• [What is needed]:
When the line containing "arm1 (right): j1" appears in the data below, begin copying there and stop only after the line containing "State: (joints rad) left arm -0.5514".
_ _ _ _ _
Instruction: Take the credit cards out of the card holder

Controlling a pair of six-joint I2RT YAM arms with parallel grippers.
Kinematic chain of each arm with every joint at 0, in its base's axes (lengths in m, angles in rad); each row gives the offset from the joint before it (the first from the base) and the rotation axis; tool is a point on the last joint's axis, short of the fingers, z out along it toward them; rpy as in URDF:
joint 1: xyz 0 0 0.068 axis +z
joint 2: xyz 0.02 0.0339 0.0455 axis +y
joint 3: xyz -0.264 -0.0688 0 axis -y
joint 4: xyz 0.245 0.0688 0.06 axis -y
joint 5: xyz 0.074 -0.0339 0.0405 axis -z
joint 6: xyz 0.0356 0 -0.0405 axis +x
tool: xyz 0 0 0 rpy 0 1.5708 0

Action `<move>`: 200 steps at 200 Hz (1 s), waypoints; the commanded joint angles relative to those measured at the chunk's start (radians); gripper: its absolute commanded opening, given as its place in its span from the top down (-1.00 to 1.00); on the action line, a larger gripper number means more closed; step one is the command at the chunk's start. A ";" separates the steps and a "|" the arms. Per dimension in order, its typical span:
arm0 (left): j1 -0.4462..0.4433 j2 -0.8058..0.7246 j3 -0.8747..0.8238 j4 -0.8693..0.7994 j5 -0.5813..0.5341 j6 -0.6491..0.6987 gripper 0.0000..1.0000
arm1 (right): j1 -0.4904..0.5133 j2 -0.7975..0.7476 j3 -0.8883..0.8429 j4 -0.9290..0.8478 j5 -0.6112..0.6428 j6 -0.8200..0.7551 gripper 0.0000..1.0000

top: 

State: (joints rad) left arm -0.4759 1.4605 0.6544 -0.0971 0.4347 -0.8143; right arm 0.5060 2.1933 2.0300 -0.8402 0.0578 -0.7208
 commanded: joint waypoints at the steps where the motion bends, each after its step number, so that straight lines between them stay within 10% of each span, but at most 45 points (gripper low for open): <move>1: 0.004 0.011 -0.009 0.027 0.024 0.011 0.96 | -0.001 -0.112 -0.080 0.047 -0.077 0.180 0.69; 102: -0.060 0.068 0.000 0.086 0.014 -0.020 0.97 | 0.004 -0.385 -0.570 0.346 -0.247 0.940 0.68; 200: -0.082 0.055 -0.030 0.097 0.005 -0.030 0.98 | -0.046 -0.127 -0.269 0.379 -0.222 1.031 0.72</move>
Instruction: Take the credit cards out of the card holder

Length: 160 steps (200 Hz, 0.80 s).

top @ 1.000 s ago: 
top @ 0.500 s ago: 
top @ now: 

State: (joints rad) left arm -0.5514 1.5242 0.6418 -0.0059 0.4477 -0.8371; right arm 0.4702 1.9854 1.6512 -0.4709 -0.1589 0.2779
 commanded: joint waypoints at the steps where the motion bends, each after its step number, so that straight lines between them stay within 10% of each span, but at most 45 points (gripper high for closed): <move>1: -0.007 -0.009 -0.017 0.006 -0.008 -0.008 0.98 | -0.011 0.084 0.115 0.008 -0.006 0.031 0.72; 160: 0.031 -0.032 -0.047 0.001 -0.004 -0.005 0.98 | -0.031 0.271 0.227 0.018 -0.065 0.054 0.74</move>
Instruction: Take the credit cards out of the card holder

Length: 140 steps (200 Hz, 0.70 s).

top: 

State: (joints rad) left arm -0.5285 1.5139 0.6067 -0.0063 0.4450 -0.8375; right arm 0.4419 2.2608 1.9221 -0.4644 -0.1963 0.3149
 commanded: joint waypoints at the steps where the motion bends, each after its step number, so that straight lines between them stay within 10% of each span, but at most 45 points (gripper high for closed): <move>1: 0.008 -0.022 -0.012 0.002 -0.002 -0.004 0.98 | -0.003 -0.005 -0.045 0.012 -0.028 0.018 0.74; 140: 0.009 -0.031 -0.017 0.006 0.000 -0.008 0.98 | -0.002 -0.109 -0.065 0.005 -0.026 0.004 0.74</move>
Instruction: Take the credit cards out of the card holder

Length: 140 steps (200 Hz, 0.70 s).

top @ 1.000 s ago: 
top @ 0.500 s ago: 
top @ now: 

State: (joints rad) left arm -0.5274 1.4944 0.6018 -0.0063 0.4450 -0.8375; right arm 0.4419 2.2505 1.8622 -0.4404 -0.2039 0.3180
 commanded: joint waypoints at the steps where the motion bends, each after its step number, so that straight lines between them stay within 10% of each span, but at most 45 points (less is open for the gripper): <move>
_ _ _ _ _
• [Expected output]:
arm1 (right): j1 -0.4904..0.5133 j2 -0.7975..0.7476 j3 -0.8883..0.8429 j4 -0.9290..0.8478 j5 -0.6112..0.6428 j6 -0.8200..0.7551 gripper 0.0000..1.0000

top: 

State: (joints rad) left arm -0.4759 1.4605 0.6544 -0.0971 0.4347 -0.8143; right arm 0.5060 2.1933 2.0300 -0.8402 0.0578 -0.7208
 commanded: joint waypoints at the steps where the motion bends, each after its step number, so that straight lines between them stay within 10% of each span, but at most 45 points (gripper low for open): <move>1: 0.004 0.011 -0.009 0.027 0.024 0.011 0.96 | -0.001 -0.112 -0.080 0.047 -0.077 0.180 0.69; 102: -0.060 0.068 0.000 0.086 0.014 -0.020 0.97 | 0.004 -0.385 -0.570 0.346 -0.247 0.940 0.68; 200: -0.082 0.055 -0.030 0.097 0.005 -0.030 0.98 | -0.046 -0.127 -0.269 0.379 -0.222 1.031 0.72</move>
Instruction: Take the credit cards out of the card holder

Length: 160 steps (200 Hz, 0.80 s).

top @ 1.000 s ago: 
top @ 0.500 s ago: 
top @ now: 

State: (joints rad) left arm -0.5514 1.5242 0.6418 -0.0059 0.4477 -0.8371; right arm 0.4702 1.9854 1.6512 -0.4709 -0.1589 0.2779

There is no more output to give.